◆ ASSIGNMENT: The whole listing is to be restated, character for character.
** Opening COLLECTED MATERIAL block **
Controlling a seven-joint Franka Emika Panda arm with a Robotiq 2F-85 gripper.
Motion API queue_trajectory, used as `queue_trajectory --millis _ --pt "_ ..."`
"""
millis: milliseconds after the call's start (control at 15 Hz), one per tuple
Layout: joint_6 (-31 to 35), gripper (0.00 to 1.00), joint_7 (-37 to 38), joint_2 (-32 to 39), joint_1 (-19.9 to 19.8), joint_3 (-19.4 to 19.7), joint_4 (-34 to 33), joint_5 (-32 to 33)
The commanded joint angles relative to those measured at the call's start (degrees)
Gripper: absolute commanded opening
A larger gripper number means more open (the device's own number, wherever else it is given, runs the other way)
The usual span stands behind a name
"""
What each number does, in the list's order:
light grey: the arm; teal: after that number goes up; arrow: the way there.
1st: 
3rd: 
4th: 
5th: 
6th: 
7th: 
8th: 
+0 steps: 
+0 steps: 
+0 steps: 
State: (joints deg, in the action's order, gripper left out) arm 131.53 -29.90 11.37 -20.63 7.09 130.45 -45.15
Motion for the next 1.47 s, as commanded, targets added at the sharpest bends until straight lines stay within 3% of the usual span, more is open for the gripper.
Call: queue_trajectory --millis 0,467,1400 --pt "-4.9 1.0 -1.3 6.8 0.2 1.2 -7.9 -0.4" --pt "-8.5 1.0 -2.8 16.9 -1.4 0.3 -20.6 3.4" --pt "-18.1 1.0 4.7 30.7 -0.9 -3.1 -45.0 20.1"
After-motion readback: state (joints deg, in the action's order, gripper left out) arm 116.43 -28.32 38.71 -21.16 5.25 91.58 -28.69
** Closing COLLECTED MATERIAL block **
◆ TASK OUTPUT:
Controlling a seven-joint Franka Emika Panda arm with a Robotiq 2F-85 gripper.
Motion API queue_trajectory, used as `queue_trajectory --millis _ --pt "_ ..."`
"""
millis: milliseconds after the call's start (control at 15 Hz), one per tuple
Layout: joint_6 (-31 to 35), gripper (0.00 to 1.00), joint_7 (-37 to 38), joint_2 (-32 to 39), joint_1 (-19.9 to 19.8), joint_3 (-19.4 to 19.7), joint_4 (-34 to 33), joint_5 (-32 to 33)
The commanded joint angles relative to those measured at the call's start (degrees)
Gripper: absolute commanded opening
A larger gripper number means more open (the device's own number, wherever else it is given, runs the other way)
The usual span stands behind a name
"""
What each number does, in the list's order:
light grey: the arm; teal: after that number goes up; arrow: the way there.
1st: 
3rd: 
4th: 
5th: 
6th: 
7th: 
8th: 
+0 steps: 
+0 steps: 
+0 steps: 
State: (joints deg, in the action's order, gripper left out) arm 131.53 -29.90 11.37 -20.63 7.09 130.45 -45.15
Motion for the next 1.47 s, as commanded, targets added at the sharpest bends until straight lines stay within 3% of the usual span, more is open for the gripper.
Call: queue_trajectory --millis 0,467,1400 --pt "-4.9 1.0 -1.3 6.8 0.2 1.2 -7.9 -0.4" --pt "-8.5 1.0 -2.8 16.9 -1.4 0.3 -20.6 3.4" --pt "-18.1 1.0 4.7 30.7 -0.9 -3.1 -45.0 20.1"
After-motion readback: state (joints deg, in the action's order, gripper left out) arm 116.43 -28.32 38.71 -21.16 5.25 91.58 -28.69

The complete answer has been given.